# Rag interface CORIA

## Imports

In [1]:
import os
import requests
import json
import faiss
import numpy as np
from nltk.tokenize import sent_tokenize
import pandas as pd
from sklearn.metrics.pairwise import cosine_similarity
from sentence_transformers import SentenceTransformer
import torch
import re
import logging
from urllib.parse import quote_plus
from sentence_transformers import SentenceTransformer
from transformers import AutoModelForCausalLM, AutoTokenizer, BitsAndBytesConfig,pipeline, AutoTokenizer, AutoModel
from torch.cuda.amp import autocast
import gradio as gr
from huggingface_hub import login
import xml.etree.ElementTree as ET


## Fill in the "" with your access token

In [2]:
login("")

In [3]:
# ✅ Free up GPU memory
torch.cuda.empty_cache()
torch.cuda.ipc_collect()

In [4]:
# ✅ Force the model to run on GPU 1
os.environ["CUDA_VISIBLE_DEVICES"] = "1"

In [5]:
# ✅ Configure Logging (Logs to logs_temp.txt)
logging.basicConfig(level=logging.DEBUG, format="%(asctime)s - %(levelname)s - %(message)s", filename="logs_temp.txt", filemode="a")

## Get papers

In [10]:
def retrieve_relevant_papers(query, texts, top_k=3):
    """Retrieves relevant papers for a given query."""
    query_embedding = model.encode([query], convert_to_numpy=True)
    D, I = index.search(np.array(query_embedding), top_k)
    print(texts[i])
    return [texts[i] for i in I[0] if i < len(texts)]


In [24]:
def search_papers_semantic_scholar(query, max_results=5):
    url = "https://api.semanticscholar.org/graph/v1/paper/search"
    params = {
        "query": query,
        "limit": max_results,
        "fields": "title,abstract,url"
    }
    response = requests.get(url, params=params)
 
    if response.status_code == 200:
        data = response.json()
        papers = data.get("data", [])
        # Filter papers that have a non-empty abstract
        return [p for p in papers if p.get("abstract")]
    else:
        return []

In [23]:
def search_papers_semantic_scholar(query, min_papers=5, max_results=20):
    """Searches Semantic Scholar API for papers matching the query.
    Returns a list of papers with title, abstract, and DOI."""
    encoded_query = quote_plus(query)
    params = {
        "query": query,
        "limit": max_results,
        "fields": "title,abstract,externalIds,url"
    }

    papers = []
    logging.debug(f"🔍 Searching Semantic Scholar API with query: {params['query']}")

    try:
        response = requests.get(S2_URL, params=params, headers=HEADERS)
        logging.debug(f"📝 HTTP Response Code: {response.status_code}")

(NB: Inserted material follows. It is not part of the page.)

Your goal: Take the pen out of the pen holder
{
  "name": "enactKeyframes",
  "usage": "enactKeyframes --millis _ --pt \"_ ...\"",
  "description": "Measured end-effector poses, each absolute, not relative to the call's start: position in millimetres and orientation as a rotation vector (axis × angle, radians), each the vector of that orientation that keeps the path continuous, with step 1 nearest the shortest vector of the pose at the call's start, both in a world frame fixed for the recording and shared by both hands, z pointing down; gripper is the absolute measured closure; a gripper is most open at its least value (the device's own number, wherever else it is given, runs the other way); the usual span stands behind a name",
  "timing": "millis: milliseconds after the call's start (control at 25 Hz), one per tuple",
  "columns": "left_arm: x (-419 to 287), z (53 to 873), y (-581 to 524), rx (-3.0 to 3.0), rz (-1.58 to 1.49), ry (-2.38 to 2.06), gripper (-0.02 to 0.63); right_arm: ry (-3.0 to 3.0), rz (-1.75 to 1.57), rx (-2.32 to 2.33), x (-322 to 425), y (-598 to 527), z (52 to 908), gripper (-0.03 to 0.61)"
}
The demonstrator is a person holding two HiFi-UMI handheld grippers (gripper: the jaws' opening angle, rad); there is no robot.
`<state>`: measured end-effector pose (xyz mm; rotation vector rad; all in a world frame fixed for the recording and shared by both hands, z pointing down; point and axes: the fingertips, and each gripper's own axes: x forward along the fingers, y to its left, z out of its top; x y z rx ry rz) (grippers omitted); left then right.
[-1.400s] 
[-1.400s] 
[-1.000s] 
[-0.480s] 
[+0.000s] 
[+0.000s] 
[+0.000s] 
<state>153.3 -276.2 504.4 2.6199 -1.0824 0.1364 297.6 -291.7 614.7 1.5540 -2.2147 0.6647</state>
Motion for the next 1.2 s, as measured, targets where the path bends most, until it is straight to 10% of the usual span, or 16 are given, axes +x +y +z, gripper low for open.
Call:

        if response.status_code != 200:
            logging.error(f"❌ HTTP Error {response.status_code}: {response.reason}")
            return papers

        data = response.json()
        for entry in data.get("data", []):
            title = entry.get("title", "No title available")
            abstract = entry.get("abstract", "No abstract available")
            doi = entry.get("externalIds", {}).get("DOI", "No DOI available")
            url = entry.get("url", "No URL available")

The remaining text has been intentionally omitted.